Today’s Economic Data and Events
- 13:00 EC consumer confidence (Apr). Forecast: -14.7
- 16:00 GE CPI (Apr). Forecast: 2.3% y/y
Fixed Income
- The 10yr US treasury yield declined by 4bps on Friday to 4.663%, after hitting a high on Thursday on the back of significantly higher than expected q/q core PCE in Q1. Although separate monthly data out on Friday showed that core PCE inflation remained at 2.8% y/y in March, markets appear to have taken comfort in the outturn being only marginally higher than expected. Yields on 10yr US treasuries remained 4bps higher on a week-on-week basis. Yields on the 2yr closed the day only fractionally lower on Friday and were also broadly unchanged over the week at 4.9934%.
- Yields on major European bonds were generally lower on Friday. The UK 10Yr gilt, fell 4bps to reach 4.3232% on Friday, but remained 9bps higher week-on-week. The 10yr bund yield also ended Friday lower, declining 6bps to 2.574%.
FX
- The US dollar gained against a basket of peers on Friday, with the dollar spot index increasing 0.3%, as core PCE inflation data continued to point to a degree of price stickiness in the March outturn.
- EURUSD fell 0.34% to 1.0693 and GBPUSD declined 0.17% to 1.2493. The Japanese Yen fell to a 34 low against the dollar, with USDJPY gaining 1.72% to end the trading day at 158.33. The move was driven by the BoJ’s decision to keep interest rates unchanged on Friday, with many investors expecting authorities to intervene in currency markets on the back of the Yen’s slide.
- Commodity currencies were more mixed on the day. AUDUSD gained 0.23% to 0.6533, NZDUSD fell 0.13% to 0.594, and USDCAD rose 0.1% to 1.3671.
Equities
- US equity indices saw sharp gains on Friday, in part driven by strong earnings data from both Alphabet and Microsoft. The S&P 500 rose 1% on Friday, ending the week 2.7% higher. The NASDAQ gained 2.03% on the day, gaining 4.23% week-on-week. The Dow Jones also ended the day up, gaining 0.4% on Friday.

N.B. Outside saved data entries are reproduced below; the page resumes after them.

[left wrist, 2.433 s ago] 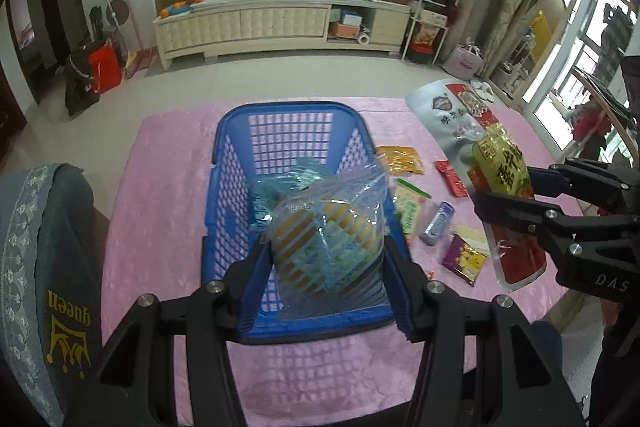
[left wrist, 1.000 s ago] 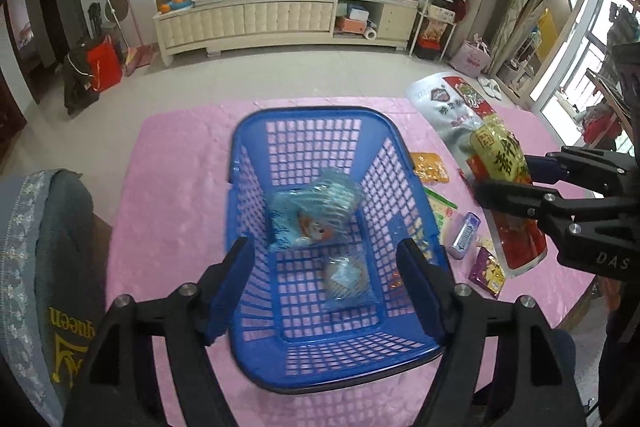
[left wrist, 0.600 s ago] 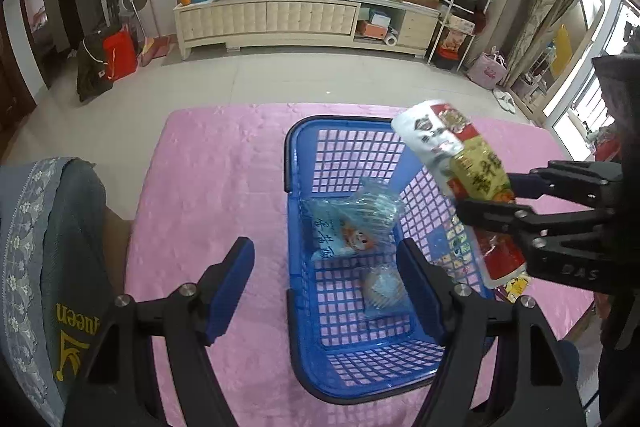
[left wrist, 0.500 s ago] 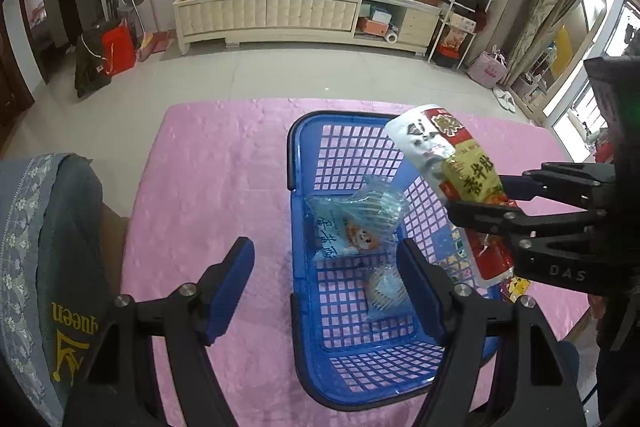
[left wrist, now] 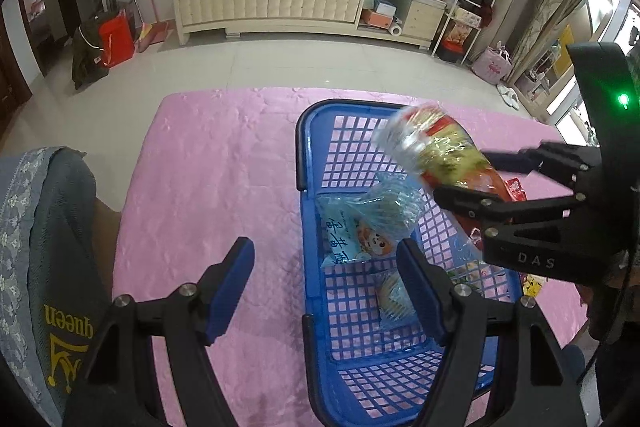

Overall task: Organize snacks
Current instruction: 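Open the right tool to drop the red-and-yellow pouch into the basket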

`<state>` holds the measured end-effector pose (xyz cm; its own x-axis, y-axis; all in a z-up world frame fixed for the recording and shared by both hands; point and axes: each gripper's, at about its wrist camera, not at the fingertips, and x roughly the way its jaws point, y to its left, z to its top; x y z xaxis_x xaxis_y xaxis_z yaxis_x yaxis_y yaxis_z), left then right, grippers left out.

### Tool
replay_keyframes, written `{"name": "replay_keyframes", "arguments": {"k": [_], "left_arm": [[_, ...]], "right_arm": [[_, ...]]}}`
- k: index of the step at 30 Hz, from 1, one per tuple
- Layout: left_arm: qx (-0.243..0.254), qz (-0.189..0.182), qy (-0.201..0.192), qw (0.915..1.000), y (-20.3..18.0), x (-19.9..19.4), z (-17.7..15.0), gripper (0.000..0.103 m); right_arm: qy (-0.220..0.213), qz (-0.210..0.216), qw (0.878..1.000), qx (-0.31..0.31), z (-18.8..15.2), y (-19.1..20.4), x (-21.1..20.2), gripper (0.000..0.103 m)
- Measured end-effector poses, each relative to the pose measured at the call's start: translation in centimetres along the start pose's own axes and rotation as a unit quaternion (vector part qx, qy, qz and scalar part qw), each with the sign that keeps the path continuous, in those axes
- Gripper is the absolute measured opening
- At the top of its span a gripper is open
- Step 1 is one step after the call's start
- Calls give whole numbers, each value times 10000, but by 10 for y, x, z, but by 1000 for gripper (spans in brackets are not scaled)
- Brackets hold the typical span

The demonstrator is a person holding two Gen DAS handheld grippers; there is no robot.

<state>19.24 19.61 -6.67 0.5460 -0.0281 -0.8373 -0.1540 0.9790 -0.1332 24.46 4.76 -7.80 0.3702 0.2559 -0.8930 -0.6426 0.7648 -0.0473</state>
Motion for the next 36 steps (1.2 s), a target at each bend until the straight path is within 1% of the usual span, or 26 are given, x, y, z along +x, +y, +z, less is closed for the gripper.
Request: {"name": "replay_keyframes", "arguments": {"k": [1, 2, 3, 10, 11, 12, 14, 22, 26, 30, 36], "left_arm": [[-12, 5, -8, 10000, -1, -1, -1, 71], [-25, 2, -20, 10000, -1, -4, -2, 71], [-28, -3, -34, 10000, -3, -7, -4, 71], [29, -32, -158, 9999, -19, -31, -15, 71], [45, -44, -173, 9998, -23, -34, -17, 72], [65, -56, -200, 9998, -28, -40, -19, 75], [101, -81, -241, 9996, -34, -47, -23, 76], [347, -186, -358, 9986, -76, -74, -31, 76], [473, -284, -419, 9976, -100, -87, -40, 76], [655, -342, -443, 9963, -124, -93, -48, 79], [818, -487, -378, 9947, -163, -89, -63, 79]], "right_arm": [[-35, -74, 10000, -1, 0, -1, -1, 85], [-90, -139, 9999, 21, -2, -2, -4, 89], [-119, -125, 9998, 46, -3, -3, -7, 90], [-213, -99, 9995, 200, -25, -14, -44, 91], [-232, -87, 9994, 243, -28, -16, -50, 92], [-240, -83, 9993, 286, -33, -19, -57, 92], [-281, -87, 9989, 362, -41, -23, -71, 92], [-450, -134, 9969, 628, -71, -42, -118, 92], [-540, -201, 9956, 737, -95, -54, -142, 92], [-616, -233, 9941, 866, -117, -67, -158, 92], [-572, -321, 9931, 976, -150, -86, -165, 92]]}}
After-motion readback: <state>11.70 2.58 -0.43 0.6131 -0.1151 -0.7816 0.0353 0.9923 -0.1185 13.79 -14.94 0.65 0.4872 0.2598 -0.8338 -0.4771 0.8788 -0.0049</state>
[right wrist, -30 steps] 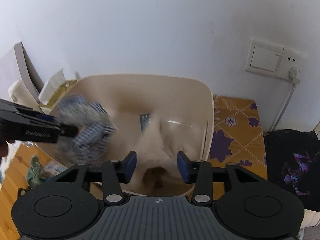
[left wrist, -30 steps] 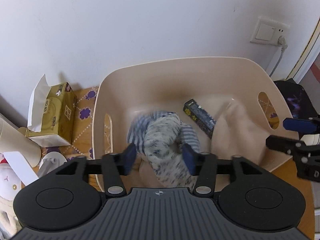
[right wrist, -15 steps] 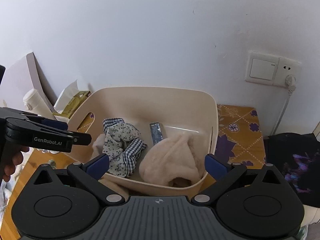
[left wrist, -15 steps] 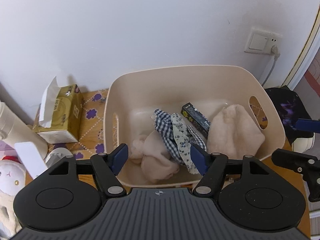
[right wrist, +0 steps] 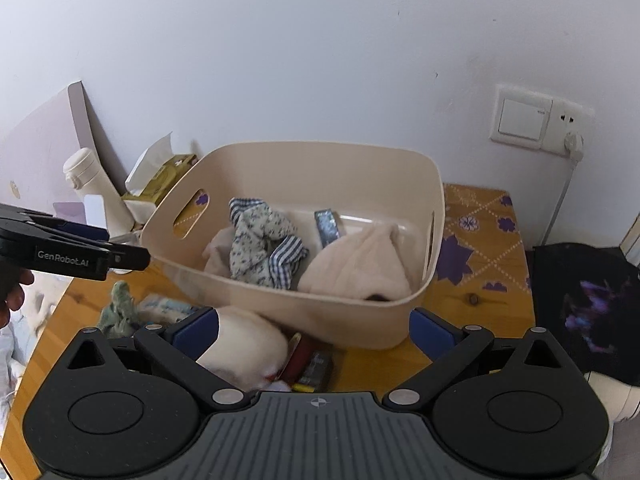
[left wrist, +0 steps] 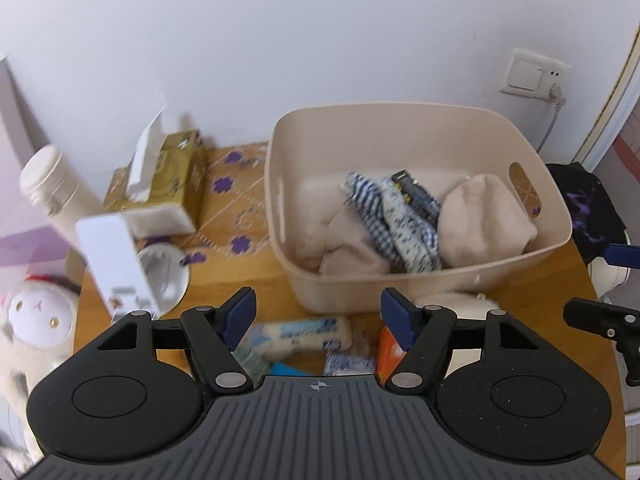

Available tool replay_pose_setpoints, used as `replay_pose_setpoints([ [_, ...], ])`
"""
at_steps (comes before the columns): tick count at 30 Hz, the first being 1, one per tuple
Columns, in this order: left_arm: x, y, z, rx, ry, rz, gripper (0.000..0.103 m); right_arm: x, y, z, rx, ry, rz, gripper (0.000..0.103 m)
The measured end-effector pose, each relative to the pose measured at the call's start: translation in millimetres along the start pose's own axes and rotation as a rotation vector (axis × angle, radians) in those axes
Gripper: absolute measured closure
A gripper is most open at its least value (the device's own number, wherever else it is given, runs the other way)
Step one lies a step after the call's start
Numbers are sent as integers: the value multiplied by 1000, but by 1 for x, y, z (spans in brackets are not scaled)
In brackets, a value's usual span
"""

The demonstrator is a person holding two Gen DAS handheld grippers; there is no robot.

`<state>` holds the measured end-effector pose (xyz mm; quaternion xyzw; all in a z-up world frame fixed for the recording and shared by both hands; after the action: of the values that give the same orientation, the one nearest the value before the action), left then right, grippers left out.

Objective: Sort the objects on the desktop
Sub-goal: 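Move both tools back over the table toward the remaining items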

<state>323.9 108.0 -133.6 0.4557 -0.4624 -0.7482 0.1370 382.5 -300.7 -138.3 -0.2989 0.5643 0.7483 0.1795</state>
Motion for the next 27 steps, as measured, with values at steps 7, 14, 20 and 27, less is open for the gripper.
replay_pose_setpoints([
  [7, 28, 6, 18, -38, 47, 46, 32, 20, 4, 18, -19, 12, 36, 0],
  [14, 61, 3, 35, -63, 96, 114, 32, 45, -8, 30, -39, 10, 99, 0],
  [20, 85, -5, 44, -88, 136, 158, 32, 69, -23, 36, -66, 12, 155, 0],
  [27, 110, -7, 45, -92, 201, 221, 32, 95, -38, 54, -103, 41, 213, 0],
])
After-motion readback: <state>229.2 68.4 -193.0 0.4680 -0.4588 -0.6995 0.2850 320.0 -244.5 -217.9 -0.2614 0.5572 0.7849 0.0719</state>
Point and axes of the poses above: each gripper's, at about its wrist camera, not at the fingertips, and y roughly against the way its jaws point, z to its left, x to its underside, the point moved 6 cm from there along -y, roughly the way its jaws point, and after that the axes turned 6 degrees about -x, right-handed, at the moved point
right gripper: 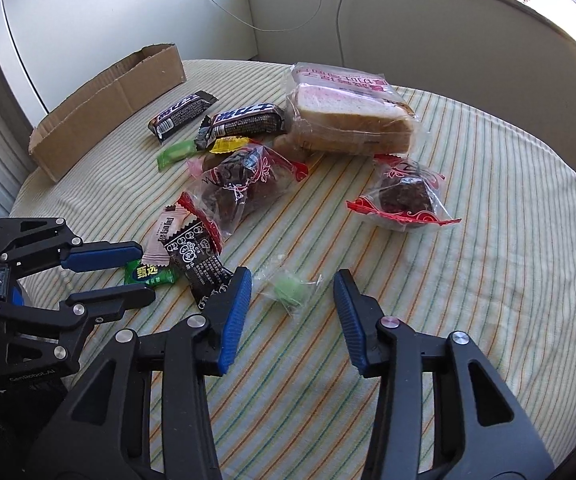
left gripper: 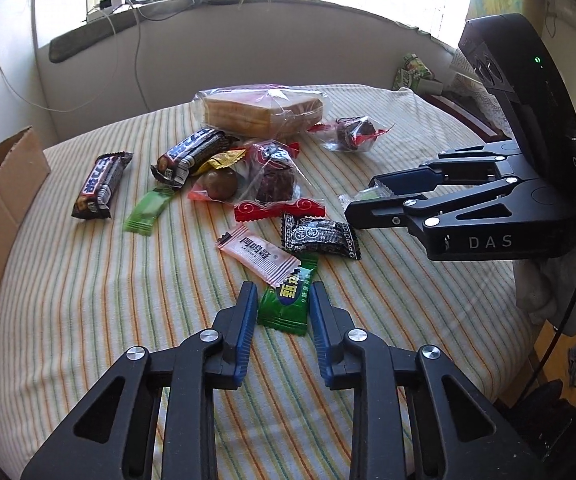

- European equities also saw solid gains, both on the day and on a week-on-week basis, driven by strong earnings data. The Eurostoxx 50 gained 1.37% on Friday, ending the week 1.8% higher. The FTSE 100 rose 0.75% on Friday, gaining 3.09% week-on-week, for its strongest weekly gain since September 2023. The CAC 40 and the DAX gained 0.9% and 1.4% on Friday, respectively.
- Locally, the DFM fell 0.52% while the ADX closed marginally higher on Friday.
Commodities
- Oil prices rose on Friday, with geo-political tensions remaining high. Brent futures rose 0.55% to USD 89.5/b, while WTI added 0.34% to USD 83.85/b.